> Exercise goal:
Lines with the word "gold" in them must be copied from the records below.
────────
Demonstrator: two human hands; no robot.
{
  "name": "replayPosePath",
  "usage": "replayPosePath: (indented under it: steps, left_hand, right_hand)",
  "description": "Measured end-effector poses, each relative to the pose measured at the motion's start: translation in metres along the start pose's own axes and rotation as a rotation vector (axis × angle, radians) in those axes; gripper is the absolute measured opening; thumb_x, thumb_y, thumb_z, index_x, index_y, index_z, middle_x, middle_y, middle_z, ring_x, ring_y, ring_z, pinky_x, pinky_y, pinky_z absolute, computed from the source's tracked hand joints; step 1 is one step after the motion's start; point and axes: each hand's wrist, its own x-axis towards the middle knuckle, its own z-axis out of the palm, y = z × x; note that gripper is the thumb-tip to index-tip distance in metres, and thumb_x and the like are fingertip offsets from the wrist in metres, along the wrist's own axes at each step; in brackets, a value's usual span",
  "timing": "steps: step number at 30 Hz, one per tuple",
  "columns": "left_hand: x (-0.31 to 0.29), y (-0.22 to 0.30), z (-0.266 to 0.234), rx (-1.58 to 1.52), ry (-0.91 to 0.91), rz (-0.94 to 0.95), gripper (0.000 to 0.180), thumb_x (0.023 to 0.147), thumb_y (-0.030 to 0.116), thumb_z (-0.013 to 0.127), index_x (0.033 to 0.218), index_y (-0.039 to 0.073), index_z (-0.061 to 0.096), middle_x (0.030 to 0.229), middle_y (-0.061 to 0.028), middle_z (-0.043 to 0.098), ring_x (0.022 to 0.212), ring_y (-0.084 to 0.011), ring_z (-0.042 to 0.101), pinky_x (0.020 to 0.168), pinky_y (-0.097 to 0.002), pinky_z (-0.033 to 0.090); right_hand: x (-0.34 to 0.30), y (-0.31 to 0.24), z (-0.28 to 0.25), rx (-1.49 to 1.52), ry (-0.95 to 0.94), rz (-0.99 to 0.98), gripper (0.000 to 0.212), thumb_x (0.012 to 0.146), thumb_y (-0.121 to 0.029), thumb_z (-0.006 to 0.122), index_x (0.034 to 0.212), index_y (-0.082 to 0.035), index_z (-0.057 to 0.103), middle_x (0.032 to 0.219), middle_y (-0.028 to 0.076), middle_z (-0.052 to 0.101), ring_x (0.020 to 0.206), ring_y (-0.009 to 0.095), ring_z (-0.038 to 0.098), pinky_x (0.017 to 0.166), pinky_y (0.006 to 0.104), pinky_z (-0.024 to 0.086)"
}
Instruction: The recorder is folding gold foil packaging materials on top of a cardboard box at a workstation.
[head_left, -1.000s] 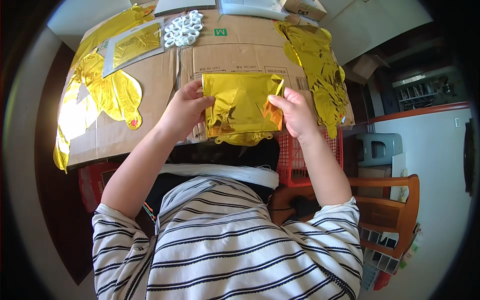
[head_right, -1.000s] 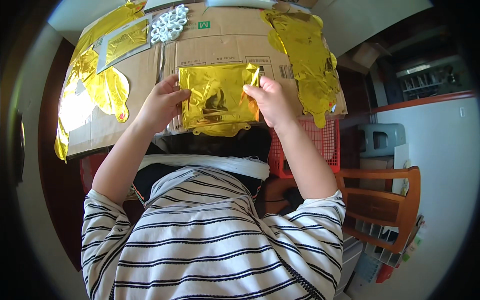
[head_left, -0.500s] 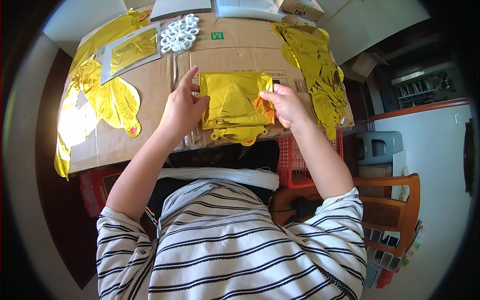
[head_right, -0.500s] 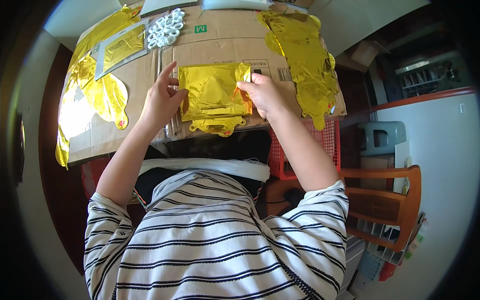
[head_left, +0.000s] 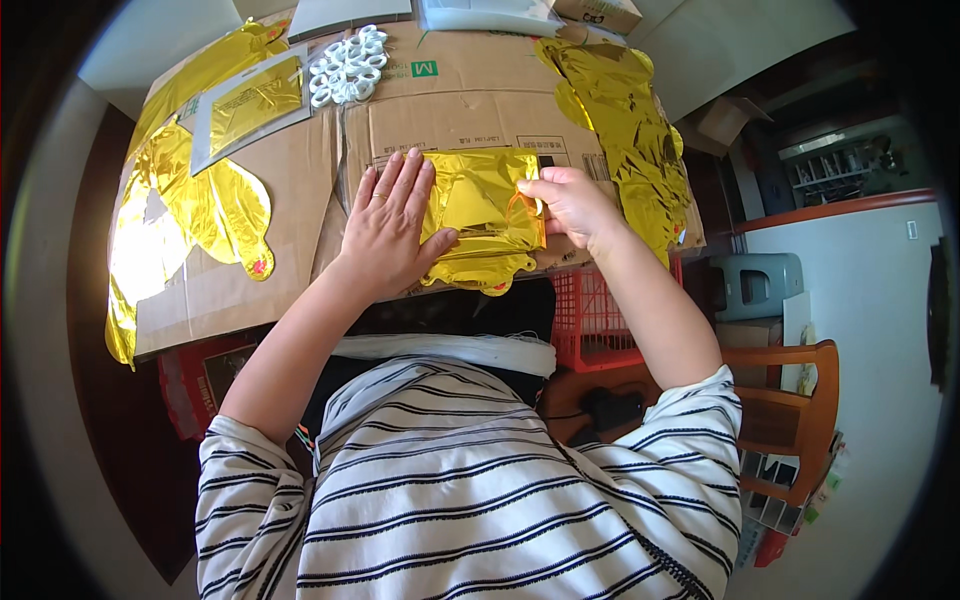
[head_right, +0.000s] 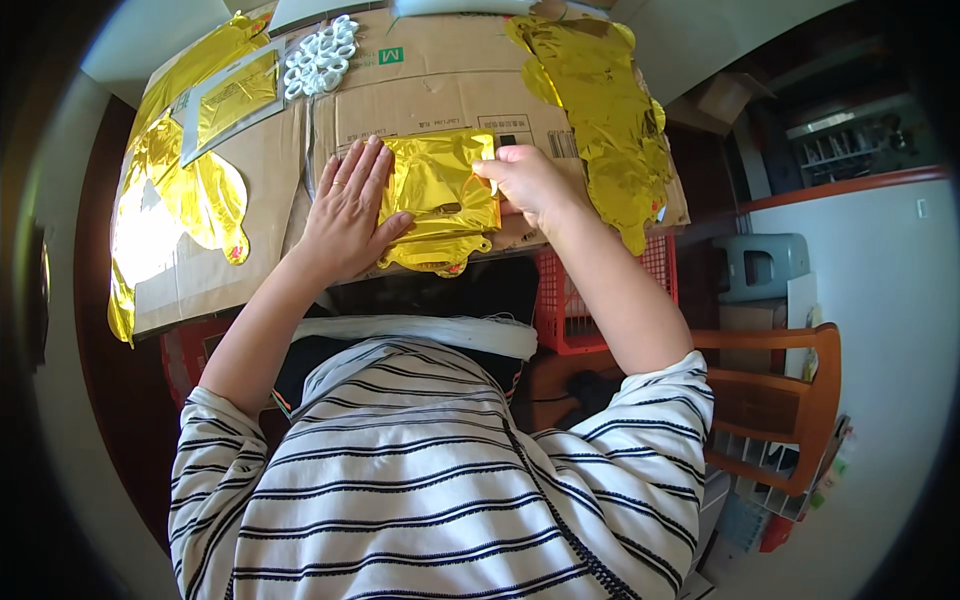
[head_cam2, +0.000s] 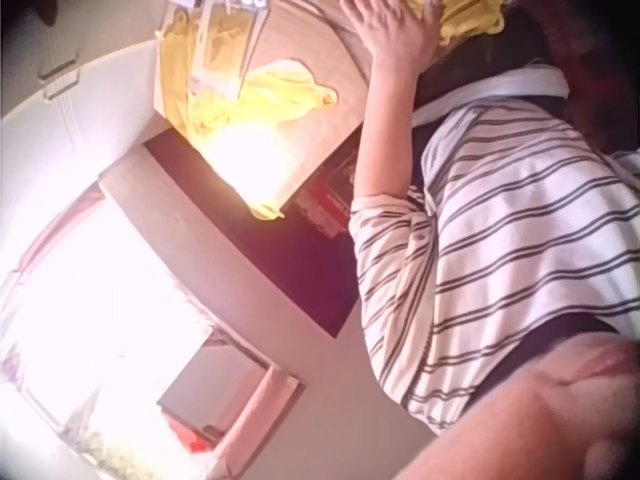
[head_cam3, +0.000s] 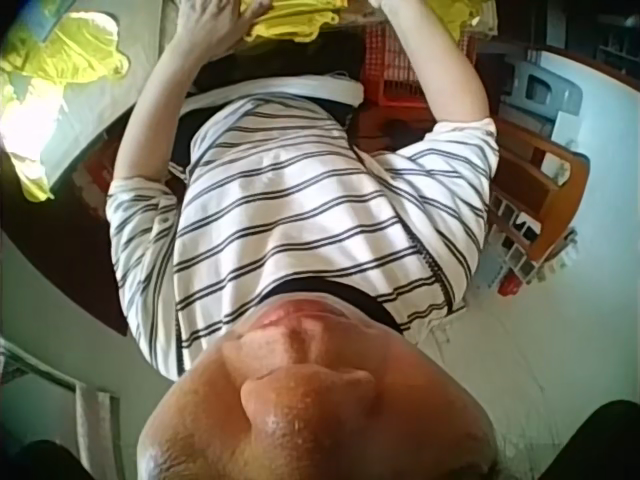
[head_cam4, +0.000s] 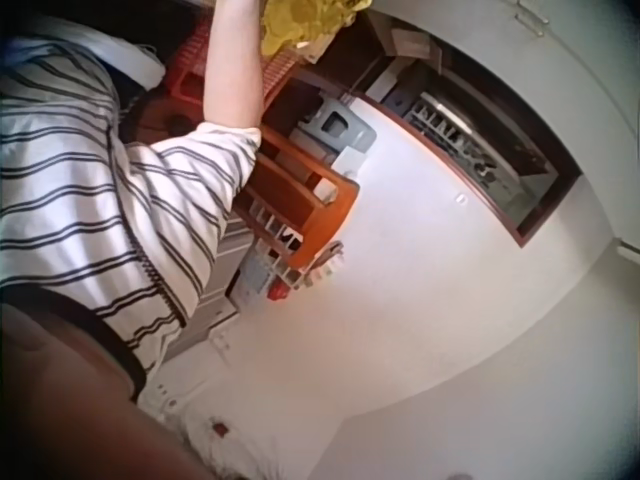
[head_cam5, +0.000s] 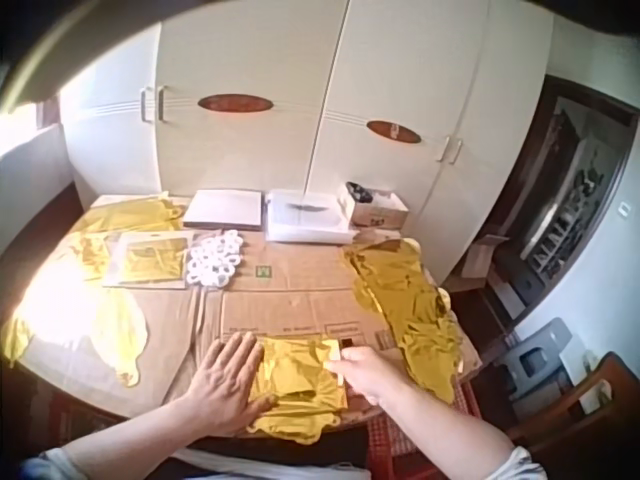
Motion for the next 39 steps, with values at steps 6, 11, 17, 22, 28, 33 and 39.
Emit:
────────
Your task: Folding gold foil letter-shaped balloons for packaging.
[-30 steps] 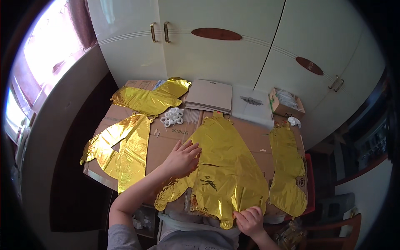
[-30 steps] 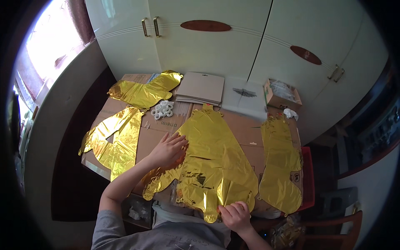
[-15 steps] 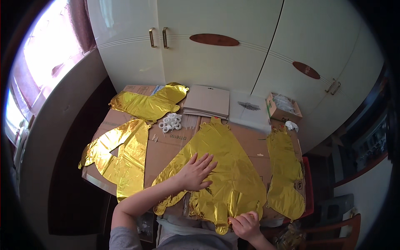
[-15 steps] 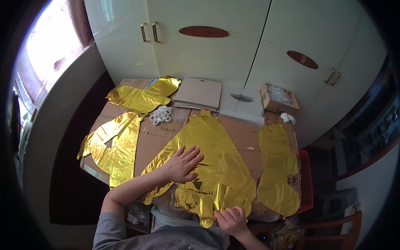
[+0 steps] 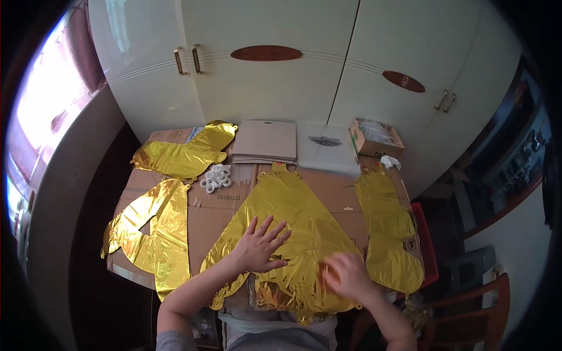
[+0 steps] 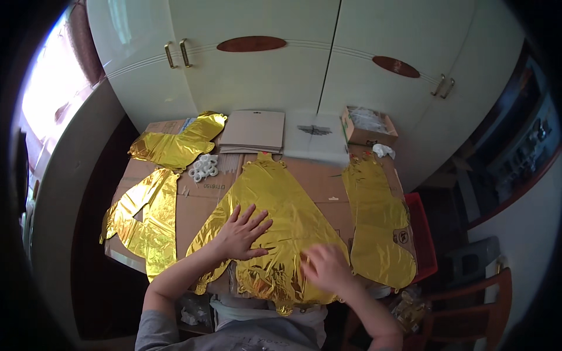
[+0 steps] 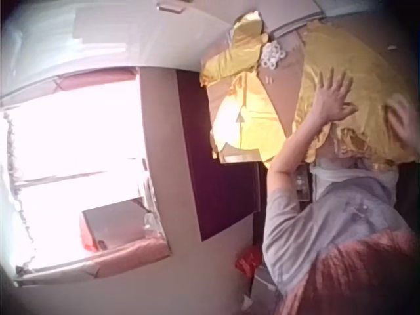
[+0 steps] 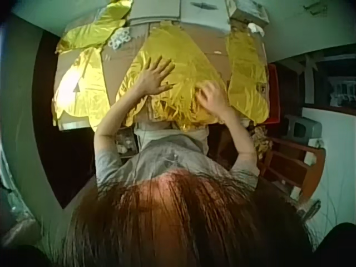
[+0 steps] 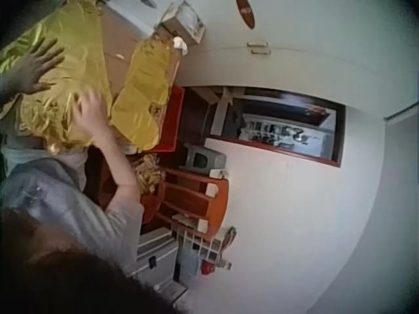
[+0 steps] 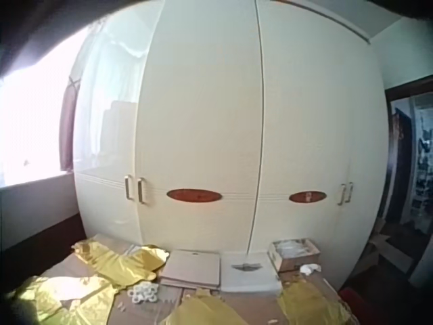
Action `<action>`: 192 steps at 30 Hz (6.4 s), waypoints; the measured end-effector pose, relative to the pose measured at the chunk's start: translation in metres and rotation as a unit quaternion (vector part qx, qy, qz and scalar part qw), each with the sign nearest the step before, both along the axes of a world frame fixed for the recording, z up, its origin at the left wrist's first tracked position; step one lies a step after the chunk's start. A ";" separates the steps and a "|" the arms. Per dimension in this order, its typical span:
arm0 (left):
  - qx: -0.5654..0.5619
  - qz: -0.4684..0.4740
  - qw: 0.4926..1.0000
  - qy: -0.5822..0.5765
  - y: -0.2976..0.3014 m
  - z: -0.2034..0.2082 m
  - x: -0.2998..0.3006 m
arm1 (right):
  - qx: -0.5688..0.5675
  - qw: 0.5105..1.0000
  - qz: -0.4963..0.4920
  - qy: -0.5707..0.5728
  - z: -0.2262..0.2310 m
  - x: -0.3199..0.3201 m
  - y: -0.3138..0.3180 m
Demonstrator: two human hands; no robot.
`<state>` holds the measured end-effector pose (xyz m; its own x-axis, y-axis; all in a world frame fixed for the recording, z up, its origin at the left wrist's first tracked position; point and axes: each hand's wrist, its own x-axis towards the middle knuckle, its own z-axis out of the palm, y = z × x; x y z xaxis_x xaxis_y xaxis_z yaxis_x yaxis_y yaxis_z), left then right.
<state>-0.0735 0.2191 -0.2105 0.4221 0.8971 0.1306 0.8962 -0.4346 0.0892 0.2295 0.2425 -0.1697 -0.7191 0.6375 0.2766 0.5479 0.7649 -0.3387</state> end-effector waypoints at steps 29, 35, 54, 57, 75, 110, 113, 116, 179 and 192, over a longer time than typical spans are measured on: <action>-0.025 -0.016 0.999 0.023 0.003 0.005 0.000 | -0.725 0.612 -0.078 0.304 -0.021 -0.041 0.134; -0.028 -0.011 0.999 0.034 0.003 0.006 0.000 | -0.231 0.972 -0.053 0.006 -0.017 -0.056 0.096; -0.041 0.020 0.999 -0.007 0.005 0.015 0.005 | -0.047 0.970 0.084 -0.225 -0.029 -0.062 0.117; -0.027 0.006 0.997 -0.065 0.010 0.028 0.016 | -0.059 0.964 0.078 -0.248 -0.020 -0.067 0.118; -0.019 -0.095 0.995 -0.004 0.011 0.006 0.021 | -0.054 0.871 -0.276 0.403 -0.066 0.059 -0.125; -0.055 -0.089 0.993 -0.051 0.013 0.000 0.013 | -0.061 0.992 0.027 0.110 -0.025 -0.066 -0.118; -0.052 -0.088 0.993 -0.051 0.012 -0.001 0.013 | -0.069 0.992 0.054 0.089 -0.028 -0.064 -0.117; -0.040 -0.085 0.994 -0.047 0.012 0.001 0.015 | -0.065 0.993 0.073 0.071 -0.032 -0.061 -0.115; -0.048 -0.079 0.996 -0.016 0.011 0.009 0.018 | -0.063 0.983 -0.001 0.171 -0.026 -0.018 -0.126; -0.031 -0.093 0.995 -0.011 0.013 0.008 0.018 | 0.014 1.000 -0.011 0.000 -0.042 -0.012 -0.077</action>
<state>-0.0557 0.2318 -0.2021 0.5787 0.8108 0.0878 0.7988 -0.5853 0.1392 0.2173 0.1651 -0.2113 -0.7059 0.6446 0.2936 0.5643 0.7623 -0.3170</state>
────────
> Written solution:
Instruction: The recorder is folding gold foil packaging materials on top of a cardboard box at a workstation.
Your task: Folding gold foil letter-shaped balloons for packaging.

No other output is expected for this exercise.